Como ese hay muchísimos casos. Puede parecer sorprendente, dados los avances de la ciencia y el conocimiento en otros temas, que hoy, en 2024, todavía tengamos estas discusiones sobre algunas comidas.
Pero es que estudiar la nutrición es difícil. A diferencia de lo que se puede hacer con un ensayo clínico para un medicamento -darle a la mitad de las personas el remedio y a la otra mitad un placebo para ver qué funciona mejor- es difícil separar a las personas en dos grupos y controlar todo lo que comen durante mucho tiempo. Lo que suelen hacer los investigadores, en vez, es seguir a grupos de personas a quienes les preguntan qué comen (lo cual es otro problema, porque tendemos a ser bastante malos recordando todo lo que ingerimos) y ver cuáles son sus indicadores de salud, para inferir qué rol puede haber cumplido la comida en ellos. Y eso puede traer resultados que no siempre son tan confiables. Para sumar a la complejidad, la comida le puede afectar de maneras muy distintas a diferentes personas. Además, señala Schraier “hay que esperar años para tener los resultados de estas investigaciones y ver qué efectos puede tener la alimentación en las causas de muerte de las personas que son parte del estudio”.
Algunos de los métodos que desarrollaron los investigadores en el camino son increíbles. Uno de los indicadores más usados para evaluar la comida, las calorías, fueron el resultado de pruebas bastante estrambóticas. Quien desarrolló el sistema que aún se usa hoy, el químico norteamericano Wilbur Atwater, lo hizo a fines del 1800 encerrando a un grupo de hombres en un sótano. Por cada alimento que les daba, quemaba otro igual para ver cuánto calor genera (cuántas calorías tenía), así sabía cuántas ingerían. Después medía la temperatura en el sótano para ver cuánto calor emanaba la persona y llegó incluso a quemar la caca de los participantes para saber cuántas calorías estaban saliendo. Esa fue la fórmula que nos llevó a calcular 4 calorías por cada gramo de proteína o carbohidrato que todavía se usa hoy.
Aunque la forma de medir las calorías se mantiene bastante estable desde entonces, muchas de las recomendaciones fueron cambiando con el tiempo. No es sorprendente que en las encuestas las personas digan que están confundidas sobre qué es sano y qué no lo es. Si seguimos los resultados de cada estudio, por pequeño que sea, como un minuto a minuto de nuevas recomendaciones y le sumamos las modas de diferentes tipos de dietas que se difunden, es lógico que terminemos perdidos sobre qué es bueno comer.

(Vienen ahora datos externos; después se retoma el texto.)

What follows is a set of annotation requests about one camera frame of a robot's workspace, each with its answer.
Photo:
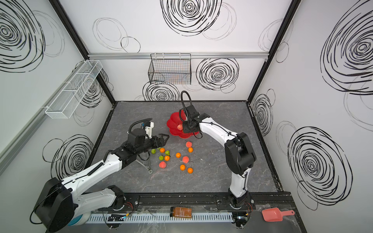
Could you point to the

Pero esta confusión aparente no significa que no haya ciertos consensos en la disciplina, que pueden ser mucho más sencillos de seguir. “Las recomendaciones de las Guías Alimentarias para la Población Argentina, por ejemplo, son bastante sencillas y claras”, explica Schraier
La mayoría de las guías para comer sano incluyen comer variado, incluir muchas frutas y verduras, limitar el consumo de carne roja, comer legumbres y cereales y moderar el alcohol, entre otras cosas. Para la mayoría de nosotros, buscar esa información y seguir estos consejos básicos sin preocuparnos mucho de cada nuevo descubrimiento nos puede ayudar a saber qué nos hace bien, sin que cada ida al supermercado se vuelva una odisea.